Saturday, November 3, 2012

Angela Merkel: eurozone debt crisis to last at least 5 more years

As reported by the Telegraph, German Chancellor Angela Merkel sees the eurozone debt crisis lasting at least another 5 years.

Regular readers know that your humble blogger predicted that the bank solvency led financial crisis would last so long as policy makers and financial regulators continue to pursue the Japanese Model.  Under the Japanese Model, bank book capital levels and banker bonuses are protected at all costs.  The result is to shift the burden of the excess debt onto the real economy.

At best, the real economy experiences a Japan-style slump as capital that is needed for reinvestment and growth is diverted to making payments on the excess debt (see: UK and US).

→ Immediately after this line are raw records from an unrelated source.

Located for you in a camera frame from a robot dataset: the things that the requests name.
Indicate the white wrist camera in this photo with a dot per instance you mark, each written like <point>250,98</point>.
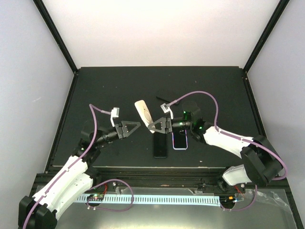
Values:
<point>166,109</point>
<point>114,114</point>

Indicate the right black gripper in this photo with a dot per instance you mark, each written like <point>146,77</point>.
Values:
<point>164,121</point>

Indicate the left circuit board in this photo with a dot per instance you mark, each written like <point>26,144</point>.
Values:
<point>95,197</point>

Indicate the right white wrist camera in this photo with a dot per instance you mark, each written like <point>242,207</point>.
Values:
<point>166,109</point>

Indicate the black frame post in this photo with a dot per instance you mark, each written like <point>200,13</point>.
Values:
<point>55,33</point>
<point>277,13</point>

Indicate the right black frame post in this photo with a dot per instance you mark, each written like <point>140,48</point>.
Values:
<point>277,13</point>

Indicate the beige phone case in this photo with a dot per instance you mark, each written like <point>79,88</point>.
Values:
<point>144,112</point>

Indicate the right circuit board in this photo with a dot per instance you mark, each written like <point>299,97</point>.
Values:
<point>234,199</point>

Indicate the lavender phone case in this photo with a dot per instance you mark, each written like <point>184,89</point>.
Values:
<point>179,148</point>

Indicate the black phone case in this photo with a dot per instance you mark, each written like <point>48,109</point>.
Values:
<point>159,145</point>

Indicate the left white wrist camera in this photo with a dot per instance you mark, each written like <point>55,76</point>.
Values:
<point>114,114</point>

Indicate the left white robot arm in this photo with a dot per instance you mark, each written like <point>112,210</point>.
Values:
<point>44,208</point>

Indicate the black front rail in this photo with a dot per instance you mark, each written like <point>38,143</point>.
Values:
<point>175,177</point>

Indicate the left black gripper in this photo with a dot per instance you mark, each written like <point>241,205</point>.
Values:
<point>121,128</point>

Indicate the left black frame post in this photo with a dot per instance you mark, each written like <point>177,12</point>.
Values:
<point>55,33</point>

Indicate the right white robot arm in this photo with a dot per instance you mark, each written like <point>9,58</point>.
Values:
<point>260,162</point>

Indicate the light blue cable duct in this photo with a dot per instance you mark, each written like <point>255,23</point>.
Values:
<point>154,200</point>

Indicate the circuit board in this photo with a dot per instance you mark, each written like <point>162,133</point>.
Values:
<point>95,197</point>
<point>234,199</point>

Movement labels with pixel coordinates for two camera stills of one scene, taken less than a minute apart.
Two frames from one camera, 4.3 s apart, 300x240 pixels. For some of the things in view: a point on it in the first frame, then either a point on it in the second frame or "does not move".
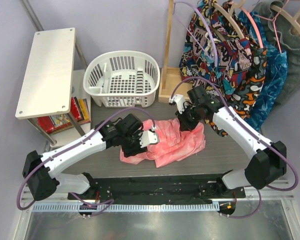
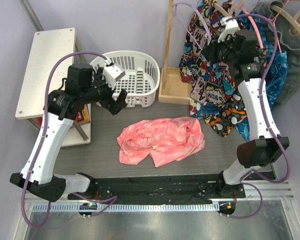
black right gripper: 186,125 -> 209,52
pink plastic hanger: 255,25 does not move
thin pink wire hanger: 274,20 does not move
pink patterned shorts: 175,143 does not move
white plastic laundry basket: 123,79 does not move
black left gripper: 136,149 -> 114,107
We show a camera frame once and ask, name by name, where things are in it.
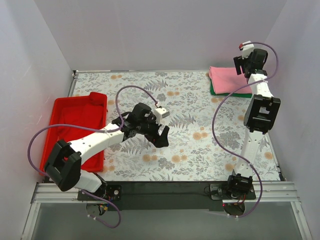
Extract pink t shirt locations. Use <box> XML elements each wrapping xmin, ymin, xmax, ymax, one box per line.
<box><xmin>208</xmin><ymin>66</ymin><xmax>252</xmax><ymax>97</ymax></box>

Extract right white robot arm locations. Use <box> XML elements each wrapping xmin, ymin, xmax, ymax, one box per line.
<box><xmin>226</xmin><ymin>44</ymin><xmax>281</xmax><ymax>199</ymax></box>

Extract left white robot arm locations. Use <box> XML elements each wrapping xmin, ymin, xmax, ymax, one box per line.
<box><xmin>44</xmin><ymin>102</ymin><xmax>170</xmax><ymax>200</ymax></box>

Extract folded green t shirt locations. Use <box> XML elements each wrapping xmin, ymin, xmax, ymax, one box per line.
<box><xmin>210</xmin><ymin>83</ymin><xmax>252</xmax><ymax>99</ymax></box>

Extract floral tablecloth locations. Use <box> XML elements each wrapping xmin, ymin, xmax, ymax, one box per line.
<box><xmin>72</xmin><ymin>69</ymin><xmax>286</xmax><ymax>182</ymax></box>

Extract red t shirt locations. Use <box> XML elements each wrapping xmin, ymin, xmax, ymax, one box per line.
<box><xmin>56</xmin><ymin>91</ymin><xmax>108</xmax><ymax>171</ymax></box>

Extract red plastic tray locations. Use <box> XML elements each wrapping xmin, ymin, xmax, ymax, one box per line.
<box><xmin>39</xmin><ymin>92</ymin><xmax>108</xmax><ymax>170</ymax></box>

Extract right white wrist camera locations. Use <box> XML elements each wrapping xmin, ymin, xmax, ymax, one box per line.
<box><xmin>238</xmin><ymin>41</ymin><xmax>255</xmax><ymax>59</ymax></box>

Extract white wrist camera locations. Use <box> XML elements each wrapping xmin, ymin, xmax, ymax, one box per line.
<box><xmin>238</xmin><ymin>41</ymin><xmax>255</xmax><ymax>59</ymax></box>
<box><xmin>153</xmin><ymin>107</ymin><xmax>170</xmax><ymax>125</ymax></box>

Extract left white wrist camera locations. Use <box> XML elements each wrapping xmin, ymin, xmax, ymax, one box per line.
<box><xmin>153</xmin><ymin>107</ymin><xmax>170</xmax><ymax>125</ymax></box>

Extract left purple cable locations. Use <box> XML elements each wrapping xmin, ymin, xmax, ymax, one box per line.
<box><xmin>26</xmin><ymin>85</ymin><xmax>161</xmax><ymax>229</ymax></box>

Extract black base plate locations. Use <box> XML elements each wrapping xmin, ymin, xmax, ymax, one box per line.
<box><xmin>77</xmin><ymin>180</ymin><xmax>257</xmax><ymax>212</ymax></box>

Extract aluminium frame rail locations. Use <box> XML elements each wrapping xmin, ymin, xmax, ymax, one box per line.
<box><xmin>21</xmin><ymin>181</ymin><xmax>312</xmax><ymax>240</ymax></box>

At worst, the real economy experiences a depression (see: Greece).

Unlike Chancellor Merkel, I know that the financial crisis could be over well inside of 5 years if the Swedish Model were pursued (see: Iceland).

Under the Swedish Model, banks are required to recognize upfront the losses on the excess debt in the financial system.  This preserves the real economy and lets it resume growing as capital is not diverted from reinvestment and growth to debt service.

How long it takes to end the financial crisis is the choice of politicians like Chancellor Merkel.  

They face this choice of abandoning the Japanese Model and pursuing the Swedish Model every day as every day they continue with the Japanese Model the financial crisis does not end.

That the Japanese Model will not end the financial crisis is not surprising as Japan has followed the Japanese Model for 2+ decades and shown that the Japanese Model does not end a bank solvency led financial crisis.

Your humble blogger is optimistic that rather than continue to see social contracts rewritten and societies fall apart the policy makers will decide sooner rather than later to adopt the Swedish Model.

The eurozone will take at least another five years to recover from the crippling debt crisis that has hampered even Europe's most powerful economy, according to German Chancellor Angela Merkel. 
Mrs Merkel said that though Europe was on the right path to overcome the crisis, she added: "Whoever thinks this can be fixed in one or two years is wrong." 
“We need a long breath of five years and more,” she told a conference in Sternberg, Germany. “We need rigor to convince the world it’s worth investing in Europe.”
Mrs. Merkel, I was right when I publicly predicted our current financial crisis.

Mrs. Merkel, I was right when I predicted that the economy would remain in a downward spiral until such time as transparency was brought to all the opaque corners of the global financial system.  The only reason there is any growth in the global financial system today is the massive fiscal and monetary stimulus that is being provided.  Whenever fiscal and monetary stops, so does economic growth.

Mrs. Merkel, I was right when I predicted that the Japanese Model would not end the financial crisis.

Mrs. Merkel, I was right when I predicted that the Swedish Model would end the financial crisis.  Iceland is the only place that has tried it and they are the envy of Ireland, Spain, Portugal, Greece, Italy and France.
Two years ago some heavily indebted European countries were dragged into the turmoil that first gripped global financial markets in 2007. 
Greece in particular has been struggling with the austerity conditions imposed on it by countries such as Germany.
I realize that you are the Chancellor of a country that has banks that made a significant number of bad loans (to individuals, companies and countries).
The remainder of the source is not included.